Send back the listing, word for word.
Supplied data section start
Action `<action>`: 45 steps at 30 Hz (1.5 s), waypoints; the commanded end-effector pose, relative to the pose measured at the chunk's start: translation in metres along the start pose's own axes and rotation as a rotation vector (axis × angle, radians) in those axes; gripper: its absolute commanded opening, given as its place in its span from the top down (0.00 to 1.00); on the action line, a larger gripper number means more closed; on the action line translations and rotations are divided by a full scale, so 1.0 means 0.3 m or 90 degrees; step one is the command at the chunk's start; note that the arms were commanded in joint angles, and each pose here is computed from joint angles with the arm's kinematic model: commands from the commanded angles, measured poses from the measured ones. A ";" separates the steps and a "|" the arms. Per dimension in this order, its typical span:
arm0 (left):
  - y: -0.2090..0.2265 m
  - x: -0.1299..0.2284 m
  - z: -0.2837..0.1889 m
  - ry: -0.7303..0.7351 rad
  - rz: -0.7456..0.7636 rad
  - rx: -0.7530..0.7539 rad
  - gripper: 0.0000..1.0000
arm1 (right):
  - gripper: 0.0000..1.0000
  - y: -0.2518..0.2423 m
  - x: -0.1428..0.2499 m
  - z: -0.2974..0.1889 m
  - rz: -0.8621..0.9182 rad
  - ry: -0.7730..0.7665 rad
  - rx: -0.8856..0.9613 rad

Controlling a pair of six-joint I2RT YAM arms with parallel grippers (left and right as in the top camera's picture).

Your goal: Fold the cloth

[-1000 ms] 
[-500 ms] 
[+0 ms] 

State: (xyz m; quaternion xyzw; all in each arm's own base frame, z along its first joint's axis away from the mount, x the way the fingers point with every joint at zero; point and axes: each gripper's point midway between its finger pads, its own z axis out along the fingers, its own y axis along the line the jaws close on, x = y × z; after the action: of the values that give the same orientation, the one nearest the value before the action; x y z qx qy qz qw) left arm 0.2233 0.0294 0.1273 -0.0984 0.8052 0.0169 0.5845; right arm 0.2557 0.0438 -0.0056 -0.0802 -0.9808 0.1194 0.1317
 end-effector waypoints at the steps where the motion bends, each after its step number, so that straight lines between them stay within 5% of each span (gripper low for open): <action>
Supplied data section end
* Expected answer:
Action `<action>`: 45 steps at 30 Hz (1.5 s), waypoints; the commanded end-effector pose, relative to the pose measured at the chunk's start: translation in metres along the start pose's own axes and rotation as a rotation vector (axis × angle, radians) in those axes; gripper: its absolute commanded opening, given as its place in its span from the top down (0.00 to 1.00); on the action line, a larger gripper number means more closed; on the action line translations and rotations are divided by a full scale, so 1.0 means 0.3 m or 90 degrees; step one is the command at the chunk's start; note that the arms were commanded in joint angles, and each pose here is computed from joint angles with the arm's kinematic model: commands from the commanded angles, measured poses from the measured ones. A ";" separates the steps and a "|" the arms. Per dimension in this order, its typical span:
arm0 (left):
  - y: -0.2090..0.2265 m
  - x: -0.1299..0.2284 m
  - z: -0.2837..0.1889 m
  - ry: -0.7303..0.7351 rad
  - rz: -0.7456..0.7636 rad
  - rx: -0.7530..0.7539 rad
  - gripper: 0.0000..1.0000
arm1 (right):
  - gripper: 0.0000..1.0000
  - y: -0.2518..0.2423 m
  - x: -0.1428..0.2499 m
  - z: -0.2974..0.1889 m
  - rz: -0.8621..0.9182 rad
  - ry: -0.7730..0.7665 rad
  - rx: -0.8856..0.9613 rad

Controlling a pair of six-joint I2RT YAM arms with parallel grippers (left and right as in the top camera's picture).

Your goal: Fold the cloth

[-1000 ms] 
[-500 ms] 
[+0 ms] 

State: (xyz m; quaternion xyzw; all in each arm's own base frame, z along its first joint's axis away from the mount, x the way the fingers point with every joint at zero; point and axes: each gripper's point midway between its finger pads, its own z axis out along the fingers, its own y axis along the line the jaws close on, x = y × z; after the action: of the values that give the same orientation, the one nearest the value before the action; x y z qx qy qz qw) left arm 0.2233 0.0294 0.1273 -0.0984 0.8052 0.0169 0.5845; right arm 0.2557 0.0438 -0.0056 -0.0802 -0.9808 0.1194 0.1317
 end-effector waypoints at the steps where the motion bends, each after its step number, so that straight lines between them stay within 5% of each span (gripper low for open): <action>

Nothing remains to be added to the output.